Если в межвоенную эпоху, несмотря на политические антагонизмы и расслоения, острые споры и дискуссии, конфликты и раздоры, внутри беженской русской интеллигенции все-таки сохранялось понятие общности и единства судьбы, принадлежности (со всеми разумеющимися поправками и оттенками, партийными и индивидуальными вариациями) к одному антибольшевистскому лагерю, то послевоенная реальность привела к полной и окончательной идеологической поляризации. «Пробным камнем», как и в прошлые годы, было отношение к Советскому Союзу, но теперь само это отношение приобрело крайне амбивалентный характер. С одной стороны, в СССР видели страну-участницу антигитлеровской коалиции, сыгравшую столь важную роль в разгроме нацизма, с другой — оплот тоталитарного режима и угрозу для западных демократий4
.В 1945 году перед русскими изгнанниками-«оборонцами» встал вопрос о смысле существования эмиграции: если они оказались по одну сторону с советской властью, не пора ли если не признать ее правоту, то поискать точки соприкосновения? <...>
В этом отношении знаменательным событием в жизни парижской эмигрантской колонии был <...> визит группы писателей и общественных деятелей в советское посольство. <...> Посольство 12 февраля 1945 г. посетили девять человек. Два адмирала, бывший командующий Балтийским флотом и военно-морской министр Временного правительства Д.Н. Вердеревский и М. А. Кедров, в 1920 г. командующий флотом и начальник морского управления в правительстве П.Н. Врангеля, были приглашены по настоянию посла. Кроме них, были В.А. Маклаков, A. С. Альперин, А.А. Титов, М.М. Тер-Погосян, Е.Ф. Роговский, B.Е. Татаринов и А.Ф. Ступницкий5
.Прием прошел в приподнятой и весьма дружелюбной обстановке. Однако в эмигрантской среде затем начались жаркие дискуссии на тему «Что делать?» и «Как в нынешних условиях бытия позиционировать себя по отношению к Москве?», сопровождавшиеся ссорами, громкими скандалами и взаимными обвинениями. Даже всегда дистанцирующийся от эмигрантских «разборок» аполитичный:
...В. В. Набоков отправил В. М. Зензинову текст, который тот не без оснований назвал стихотворением в прозе. <...>
Остается набросать квалификацию эмиграции.
Я различаю пять главных разрядов.
Люди обывательского толка, которые невзлюбили большевиков за то, что те у них отобрали землицу, денежки, двенадцать ильфпетровских стульев.
Люди, мечтающие о погромах и румяном царе. Эти обретаются теперь с советами, считаю, что чуют в советском союзе Советский союз русского народа.
Дураки.
Люди, которые попали за границу по инерции, пошляки и карьеристы, которые преследуют только свою выгоду и служат с легким сердцем любым господам.

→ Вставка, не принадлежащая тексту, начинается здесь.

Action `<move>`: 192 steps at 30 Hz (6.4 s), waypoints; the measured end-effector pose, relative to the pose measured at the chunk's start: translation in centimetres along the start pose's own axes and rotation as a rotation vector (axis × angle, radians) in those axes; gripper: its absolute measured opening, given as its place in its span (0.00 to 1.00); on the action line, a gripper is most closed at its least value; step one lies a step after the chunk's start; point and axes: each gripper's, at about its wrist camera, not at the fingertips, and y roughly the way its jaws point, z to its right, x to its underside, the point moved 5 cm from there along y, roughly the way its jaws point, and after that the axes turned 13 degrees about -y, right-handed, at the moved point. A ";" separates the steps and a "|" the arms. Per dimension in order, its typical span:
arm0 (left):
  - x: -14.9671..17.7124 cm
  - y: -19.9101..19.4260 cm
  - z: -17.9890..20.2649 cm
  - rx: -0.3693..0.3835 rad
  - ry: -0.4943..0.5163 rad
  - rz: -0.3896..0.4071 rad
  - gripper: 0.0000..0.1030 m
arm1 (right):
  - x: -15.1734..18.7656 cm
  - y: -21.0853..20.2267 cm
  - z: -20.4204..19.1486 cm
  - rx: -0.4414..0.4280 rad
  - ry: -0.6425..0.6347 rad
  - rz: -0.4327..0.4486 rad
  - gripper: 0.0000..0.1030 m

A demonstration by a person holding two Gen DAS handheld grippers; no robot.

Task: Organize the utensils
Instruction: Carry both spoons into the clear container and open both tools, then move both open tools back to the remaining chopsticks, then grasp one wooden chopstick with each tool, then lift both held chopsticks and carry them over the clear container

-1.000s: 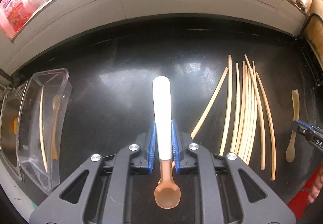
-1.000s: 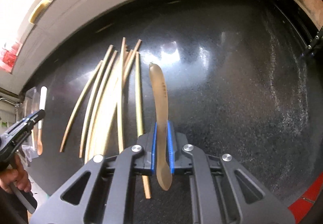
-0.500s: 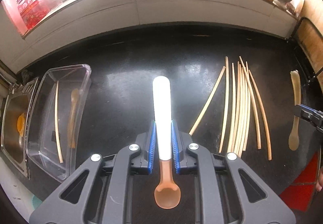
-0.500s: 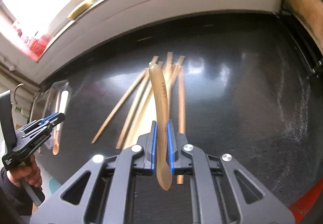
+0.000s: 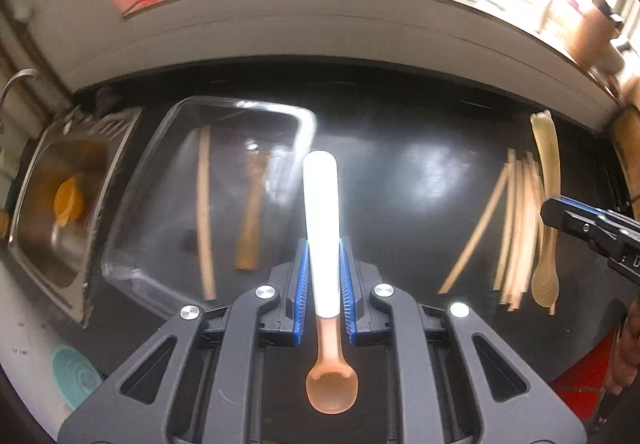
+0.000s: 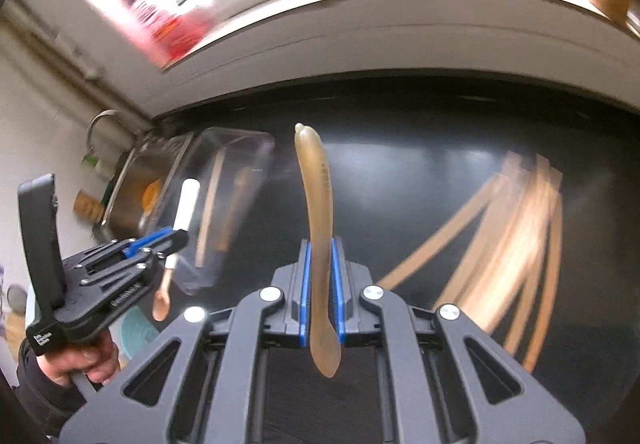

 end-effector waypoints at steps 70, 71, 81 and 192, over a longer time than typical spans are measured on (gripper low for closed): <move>-6.8 9.5 -16.4 -0.104 -0.024 -0.129 0.87 | -9.6 16.9 -9.8 0.009 0.101 -0.172 0.67; -6.8 9.3 -16.4 -0.100 -0.027 -0.128 0.87 | -9.4 16.4 -9.4 0.011 0.104 -0.167 0.67; -5.3 7.7 -13.9 -0.103 0.009 -0.115 0.88 | -6.0 11.1 -7.3 0.030 0.098 -0.135 0.71; 7.0 -1.4 12.5 -0.048 0.059 0.027 0.06 | 11.1 -10.7 15.3 0.285 0.020 -0.064 0.07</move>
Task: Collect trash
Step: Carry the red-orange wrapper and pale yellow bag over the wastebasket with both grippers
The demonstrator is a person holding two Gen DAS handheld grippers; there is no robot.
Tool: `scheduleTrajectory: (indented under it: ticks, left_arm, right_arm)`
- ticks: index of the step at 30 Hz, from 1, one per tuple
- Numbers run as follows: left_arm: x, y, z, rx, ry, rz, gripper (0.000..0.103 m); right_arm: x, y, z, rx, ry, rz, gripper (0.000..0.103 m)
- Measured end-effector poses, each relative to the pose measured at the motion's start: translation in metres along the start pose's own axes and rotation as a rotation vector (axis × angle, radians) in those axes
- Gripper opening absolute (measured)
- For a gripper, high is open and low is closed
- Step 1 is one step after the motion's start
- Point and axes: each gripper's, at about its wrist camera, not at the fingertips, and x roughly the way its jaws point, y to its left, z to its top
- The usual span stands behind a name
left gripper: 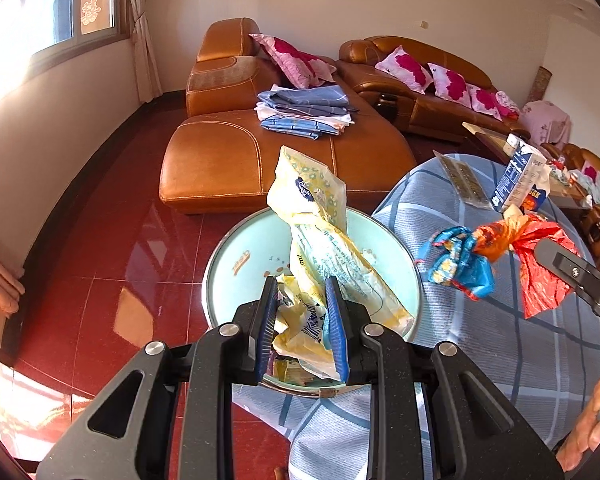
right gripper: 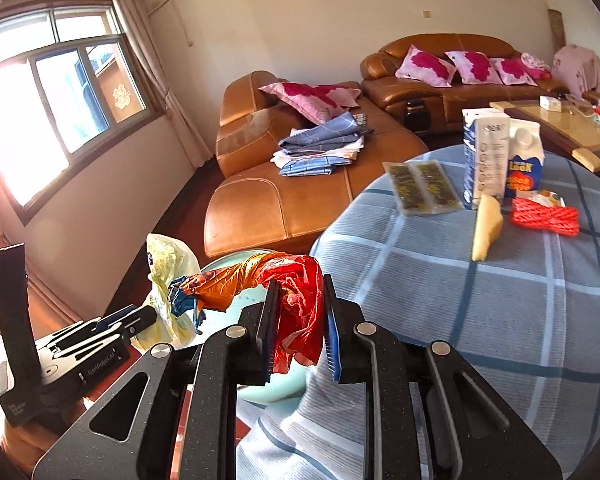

Люди порядочные и свободолюбивые, старая гвардия русской интеллигенции, которая непоколебимо презирает насилие над словом, над мыслью, над правдой6
.21 июня 1946 г. был опубликован указ Президиума Верховного Совета СССР от 14 июня «О восстановлении в гражданстве СССР подданных бывшей Российской империи, а также лиц утративших советское гражданство, проживающих на территории Франции».
На фоне патриотического энтузиазма, охватившего русское Зарубежье, Родина-мать, преследуя сугубо пропагандистские цели, усиленно подогревала примиренческие настроения. 28 июля в православном храме Парижа митрополит Евлогий отслужил молебен и произнес проповедь, в которой были такие слова: «Это день соединения нашего с великим русским народом!» Он первым из эмигрантов получил «молоткастый, серпастый» паспорт из рук советского посла А. Богомолова. Не менее символично, что вскоре после получения советского гражданства владыка Евлогий скончался — 8 августа 1946 г.; его распоряжение служить благодарственные молебны Советам было воспринято основной частью прихожан и клира резко отрицательно и в большинстве приходов игнорировалось.
На пике послевоенного просоветского энтузиазма 1945-1947 гг. в СССР репатриировались около двух тысяч эмигрантов, главным образом, из Франции. Это были люди, все или почти все простившие большевикам за победу в войне, до крайности обнищавшие и наивно убедившие себя, будто их мечты сбылись, раз на плечи советских генералов вернулись прежние золотые погоны.
Надежды на «примирение» не обошли стороной и чету Буниных. Пожилые супруги, измученные хроническим безденежьем, находились в отчаянном положении. Они окончательно превратились в просителей, постоянно взыскующих о вспомоществовании на те или иные житейские нужды. Оттого примиренческий «зов Родины» при всем неприятии ее рабоче-крестьянской деспотии звучал для них так же заманчиво, как и для большинства эмигрантов.